[Opening Raw data section]

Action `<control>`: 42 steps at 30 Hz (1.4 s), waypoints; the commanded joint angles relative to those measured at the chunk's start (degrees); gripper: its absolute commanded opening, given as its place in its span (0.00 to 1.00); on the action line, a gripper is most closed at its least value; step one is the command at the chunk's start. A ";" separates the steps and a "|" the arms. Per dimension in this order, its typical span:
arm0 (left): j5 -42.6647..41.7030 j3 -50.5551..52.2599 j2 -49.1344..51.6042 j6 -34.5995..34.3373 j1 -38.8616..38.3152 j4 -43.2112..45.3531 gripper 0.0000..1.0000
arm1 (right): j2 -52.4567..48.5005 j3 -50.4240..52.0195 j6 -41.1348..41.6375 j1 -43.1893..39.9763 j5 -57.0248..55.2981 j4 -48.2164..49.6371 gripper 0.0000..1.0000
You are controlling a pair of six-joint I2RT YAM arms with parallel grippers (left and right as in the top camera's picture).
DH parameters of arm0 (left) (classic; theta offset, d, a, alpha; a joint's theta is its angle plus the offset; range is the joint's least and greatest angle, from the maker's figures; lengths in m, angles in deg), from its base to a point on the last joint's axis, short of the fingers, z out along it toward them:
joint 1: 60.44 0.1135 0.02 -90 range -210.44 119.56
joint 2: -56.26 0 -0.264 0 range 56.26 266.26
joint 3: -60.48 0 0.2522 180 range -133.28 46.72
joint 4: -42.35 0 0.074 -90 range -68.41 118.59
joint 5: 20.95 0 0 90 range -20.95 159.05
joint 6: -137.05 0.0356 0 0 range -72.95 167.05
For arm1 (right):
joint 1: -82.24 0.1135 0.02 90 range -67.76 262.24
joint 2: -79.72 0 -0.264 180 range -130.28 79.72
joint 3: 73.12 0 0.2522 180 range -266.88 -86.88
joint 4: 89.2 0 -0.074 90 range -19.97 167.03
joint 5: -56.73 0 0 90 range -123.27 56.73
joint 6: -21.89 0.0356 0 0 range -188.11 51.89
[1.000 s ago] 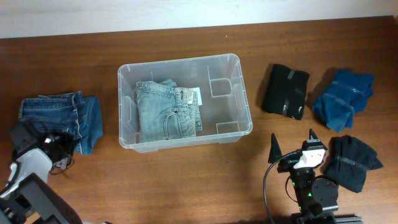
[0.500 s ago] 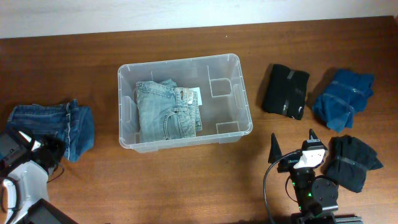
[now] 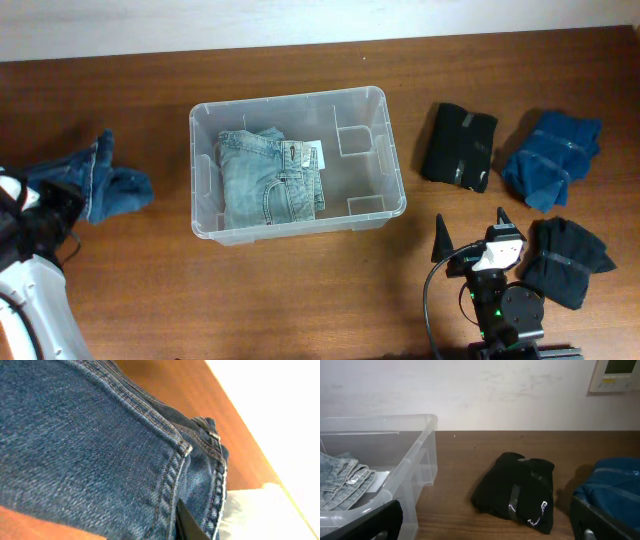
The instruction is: Pack container
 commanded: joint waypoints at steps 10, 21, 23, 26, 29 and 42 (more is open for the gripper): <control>-15.67 -24.37 -3.02 2.32 -15.04 -5.18 0.01 | 0.44 0.42 0.02 -0.26 -0.70 -0.20 0.99; -17.22 -27.10 1.86 3.54 -43.95 1.03 0.01 | 0.44 0.42 0.02 -0.26 -0.70 -0.20 0.98; -17.20 -27.10 5.46 3.56 -49.35 3.23 0.00 | 0.44 0.42 0.02 -0.26 -0.70 -0.20 0.99; -17.20 -27.10 9.51 5.46 -53.55 4.35 0.01 | 0.44 0.42 0.02 -0.26 -0.70 -0.20 0.99; -17.20 -27.10 13.60 8.70 -57.24 4.39 0.01 | 0.44 0.42 0.02 -0.26 -0.70 -0.20 0.98; -19.58 -27.08 21.27 15.21 -60.41 -0.74 0.00 | 0.44 0.42 0.02 -0.26 -0.70 -0.20 0.99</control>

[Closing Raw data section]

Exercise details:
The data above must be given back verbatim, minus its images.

Exercise output:
Action `<control>`: 42 steps at 30 Hz (1.4 s), waypoints; the commanded joint angles relative to those measured at the chunk's start (degrees); gripper: its absolute commanded opening, given as its place in its span (0.00 to 1.00); on the action line, a gripper is most closed at its least value; step one is the command at the chunk's start. A ";" separates the steps and a "|" the arms. Per dimension in this order, its typical span:
arm0 (left): j5 -42.6647..41.7030 j3 -50.5551..52.2599 j2 -49.1344..51.6042 j6 -34.5995..34.3373 j1 -38.8616..38.3152 j4 -43.2112..45.3531 gripper 0.0000..1.0000
arm1 (right): j2 -52.4567..48.5005 j3 -50.4240..52.0195 j6 -41.1348..41.6375 j1 -43.1893..39.9763 j5 -57.0248..55.2981 j4 -48.2164..49.6371 gripper 0.0000..1.0000
You are controlling a pair of six-joint I2RT YAM arms with parallel grippers (left and right as in the top camera's picture).
DH parameters of arm0 (left) (classic; theta offset, d, a, alpha; a joint's theta is its angle plus the offset; range is the joint's least and greatest angle, from the maker's figures; lengths in m, angles in deg), from its base to a point on the last joint's axis, short of the fingers, z out along it toward them:
joint 1: 60.44 0.1135 0.02 -90 range -210.44 119.56
joint 2: -56.26 0 -0.264 0 range 56.26 266.26
joint 3: -60.48 0 0.2522 180 range -133.28 46.72
joint 4: -42.35 0 0.074 -90 range -68.41 118.59
joint 5: 20.95 0 0 90 range -20.95 159.05
joint 6: -137.05 0.0356 0 0 range -72.95 167.05
For arm1 (right):
joint 1: -82.24 0.1135 0.02 90 range -67.76 262.24
joint 2: -79.72 0 -0.264 180 range -130.28 79.72
joint 3: 73.12 0 0.2522 180 range -266.88 -86.88
joint 4: 89.2 0 -0.074 90 range -19.97 167.03
joint 5: -56.73 0 0 90 range -123.27 56.73
joint 6: -21.89 0.0356 0 0 range -188.11 51.89
[1.000 s ago] 
[0.500 s ago] 
[now] 
The instruction is: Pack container
 commanded: joint waypoints at steps 10, 21, 23, 26, 29 and 42 (more is open for the gripper): <control>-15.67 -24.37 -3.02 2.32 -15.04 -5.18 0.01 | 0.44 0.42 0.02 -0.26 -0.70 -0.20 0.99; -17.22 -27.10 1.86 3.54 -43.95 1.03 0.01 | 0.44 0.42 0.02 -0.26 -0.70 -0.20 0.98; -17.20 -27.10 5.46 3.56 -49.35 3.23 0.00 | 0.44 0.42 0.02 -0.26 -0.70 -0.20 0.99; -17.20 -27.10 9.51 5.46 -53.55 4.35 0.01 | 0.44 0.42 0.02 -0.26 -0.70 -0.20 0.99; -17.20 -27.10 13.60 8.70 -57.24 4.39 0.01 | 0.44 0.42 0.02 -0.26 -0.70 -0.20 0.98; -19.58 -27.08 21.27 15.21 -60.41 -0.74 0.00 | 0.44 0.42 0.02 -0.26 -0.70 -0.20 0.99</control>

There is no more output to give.